A change, they say, is as good as a holiday. For those concerned with healthcare, this was certainly true of the recent Cabinet reshuffle. After one of the most shambolic performances in living memory, there has been a collective sigh of relief at the appearance of plain-speaking, realism, and an understanding that major change in a complex system requires calm deliberation and consensus-building.
Perhaps the major concern about the former minister for health’s tenure was the perception of being outmanoeuvred at budget decisions by wilier career politicians, as well as a failure to stem misconceptions that Irish healthcare was a basket-case not worth spending money on.
As for universal health insurance as presented, it looked like a sure-fire recipe for paying more, getting less, enriching insurance companies and producing a tangle of extra bodies.
One was reminded of Churchill’s retort when Brendan Bracken, his fiery Irish-born adviser and minister, was likened to a bull in a china shop. “The difference with Brendan,” he replied, “is that he is the only bull who carries his china shop with him.”
A worrying augury for the future, the Taoiseach’s remarks about the new direction suggested that, just as we have seen with the Catholic Church in relation to child abuse and the Garda in relation to penalty points, loyalty may be more important than getting it right.
On a brighter note, I had my own significant and refreshing change this month when I swapped my role as consultant geriatrician for a three-month stint in the acute medical assessment unit at Tallaght hospital.
Tallaght has been one of the leaders in this development, whereby patients with illnesses of a certain severity presenting to the emergency department during the day are directed to a specific unit with rapid assessment by a medical team and early investigation.
The approach has many benefits, ranging from faster assessment, earlier discharge and more effective use of resources to providing a focused approach that permits subspecialist teams to continue their specialist work during the day.
One of the good things about the Irish health system is that the HSE has accepted that a significant proportion of the physicians working in acute medical units should be geriatricians, given that older people are a key client group for medical services.
Opportunity
This is both an opportunity and a challenge. The opportunity arises from the input of specialist knowledge to deal with complexity and frailty, avoid unnecessary tests and interventions, and remediate disability to the greatest extent possible.
More challenging is the ability to keep the skills of geriatric medicine refreshed in a high turnover and short-stay setting. The work is also very intense, and it would be hard to envisage a full and unbroken working life in this manner.

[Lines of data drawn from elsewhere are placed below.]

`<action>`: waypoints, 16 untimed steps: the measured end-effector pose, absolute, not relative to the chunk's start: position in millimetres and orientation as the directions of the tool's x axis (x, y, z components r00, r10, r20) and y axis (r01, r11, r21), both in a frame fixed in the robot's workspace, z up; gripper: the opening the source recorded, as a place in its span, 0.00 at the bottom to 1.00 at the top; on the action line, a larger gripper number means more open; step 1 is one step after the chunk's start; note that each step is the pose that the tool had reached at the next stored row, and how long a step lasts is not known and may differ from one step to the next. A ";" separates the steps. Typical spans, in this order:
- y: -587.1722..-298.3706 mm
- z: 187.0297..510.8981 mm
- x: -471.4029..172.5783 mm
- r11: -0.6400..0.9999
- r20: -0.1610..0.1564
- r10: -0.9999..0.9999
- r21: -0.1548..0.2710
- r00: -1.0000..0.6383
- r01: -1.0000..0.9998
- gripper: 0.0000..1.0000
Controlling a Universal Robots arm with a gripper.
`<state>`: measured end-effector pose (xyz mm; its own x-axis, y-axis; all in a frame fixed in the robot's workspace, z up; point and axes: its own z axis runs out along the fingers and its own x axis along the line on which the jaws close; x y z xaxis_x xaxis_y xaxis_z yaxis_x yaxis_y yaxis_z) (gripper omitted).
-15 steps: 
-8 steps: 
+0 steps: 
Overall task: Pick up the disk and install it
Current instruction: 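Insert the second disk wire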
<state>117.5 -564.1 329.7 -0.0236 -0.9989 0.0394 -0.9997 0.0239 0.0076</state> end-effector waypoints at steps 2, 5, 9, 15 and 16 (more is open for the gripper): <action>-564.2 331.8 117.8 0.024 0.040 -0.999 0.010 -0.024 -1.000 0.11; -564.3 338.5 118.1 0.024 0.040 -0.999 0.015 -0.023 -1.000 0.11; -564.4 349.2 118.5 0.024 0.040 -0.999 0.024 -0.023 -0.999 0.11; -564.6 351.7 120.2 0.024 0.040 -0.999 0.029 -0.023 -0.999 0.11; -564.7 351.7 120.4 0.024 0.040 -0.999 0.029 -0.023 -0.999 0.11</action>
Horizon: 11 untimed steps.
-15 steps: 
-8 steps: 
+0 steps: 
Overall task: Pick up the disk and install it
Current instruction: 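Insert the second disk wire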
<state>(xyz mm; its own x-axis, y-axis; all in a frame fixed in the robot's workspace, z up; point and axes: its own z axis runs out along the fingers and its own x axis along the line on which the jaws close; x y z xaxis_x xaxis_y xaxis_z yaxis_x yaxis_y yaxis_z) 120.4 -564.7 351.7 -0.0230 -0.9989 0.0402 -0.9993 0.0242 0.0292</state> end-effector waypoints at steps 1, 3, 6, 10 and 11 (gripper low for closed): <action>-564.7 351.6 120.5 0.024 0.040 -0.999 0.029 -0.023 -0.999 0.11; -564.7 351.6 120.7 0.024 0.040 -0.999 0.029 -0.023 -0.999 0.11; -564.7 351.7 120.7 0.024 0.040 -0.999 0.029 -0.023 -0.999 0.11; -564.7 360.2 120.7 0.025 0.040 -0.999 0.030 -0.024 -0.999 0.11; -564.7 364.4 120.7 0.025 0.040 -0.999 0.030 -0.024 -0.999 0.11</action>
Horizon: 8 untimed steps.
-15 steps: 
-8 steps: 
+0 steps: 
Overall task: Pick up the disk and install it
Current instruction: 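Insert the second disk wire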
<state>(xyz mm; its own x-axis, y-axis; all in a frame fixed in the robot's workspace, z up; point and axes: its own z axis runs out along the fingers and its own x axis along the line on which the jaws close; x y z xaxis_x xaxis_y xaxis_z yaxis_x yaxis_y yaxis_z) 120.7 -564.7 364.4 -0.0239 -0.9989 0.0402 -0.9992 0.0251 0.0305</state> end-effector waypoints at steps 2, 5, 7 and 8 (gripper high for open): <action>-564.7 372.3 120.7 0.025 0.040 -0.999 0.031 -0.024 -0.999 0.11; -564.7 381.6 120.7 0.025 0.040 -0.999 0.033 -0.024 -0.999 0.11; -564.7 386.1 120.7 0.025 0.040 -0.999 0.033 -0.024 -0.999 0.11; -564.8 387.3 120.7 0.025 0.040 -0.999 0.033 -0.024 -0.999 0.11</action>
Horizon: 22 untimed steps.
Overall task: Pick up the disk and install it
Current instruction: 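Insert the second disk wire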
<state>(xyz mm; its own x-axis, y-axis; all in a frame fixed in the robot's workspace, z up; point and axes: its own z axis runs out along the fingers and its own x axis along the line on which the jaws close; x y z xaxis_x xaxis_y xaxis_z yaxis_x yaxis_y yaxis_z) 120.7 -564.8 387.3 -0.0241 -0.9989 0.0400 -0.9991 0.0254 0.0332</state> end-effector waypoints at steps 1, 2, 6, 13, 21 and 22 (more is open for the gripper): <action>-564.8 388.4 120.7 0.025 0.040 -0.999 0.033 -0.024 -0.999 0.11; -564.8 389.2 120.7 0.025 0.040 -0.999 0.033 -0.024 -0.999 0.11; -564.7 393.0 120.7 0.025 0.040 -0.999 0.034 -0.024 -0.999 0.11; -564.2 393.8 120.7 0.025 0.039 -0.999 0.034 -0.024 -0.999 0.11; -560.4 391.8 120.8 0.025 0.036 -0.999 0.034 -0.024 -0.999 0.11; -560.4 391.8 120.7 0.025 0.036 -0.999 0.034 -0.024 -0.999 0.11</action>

For myself, although my usual work covers both geriatric and general medicine, including stroke medicine, it is a very helpful immersion in the more acute aspects of practice. Also, if geriatricians in Ireland wish to encourage junior colleagues into acute medical unit work, it is vital that they send a signal that they are willing to support them by just this sort of mix and matching.
So, as my colleague spends three months in the more traditional geriatric medicine settings of day hospital, rehabilitation, consultations and general medical take, I am now directing care for a different range of conditions, particularly chest pain, pneumonia, headache, falls, seizures and loss of consciousness.
The good news is that the acute medical unit has attracted a remarkable selection of nursing and associated staff and hugely enthusiastic trainees.
It is also a tribute to the consultant body and clinical directors in Tallaght that support from subspecialties for rapid consultation has been excellent, despite enormously strained resources and low consultant numbers for the large population served by the hospital.
As a geriatrician, I have always enjoyed engaging with people at the most complex and interesting stage of their lives. This acute aspect is also stimulating, if at times very revealing of gaps in our health services. However, they are still far from the “Third World service” description that all too often appears: a particularly insensitive term given the large numbers of staff from low and middle-income countries working in our health system.
Not everyone can change their working practice as readily, but if you can, I recommend grasping the opportunity with both hands.
Desmond O’Neill is a consultant physician in geriatric and stroke medicine and professor of medical gerontology at the Trinity Centre for Health Sciences at Tallaght hospital.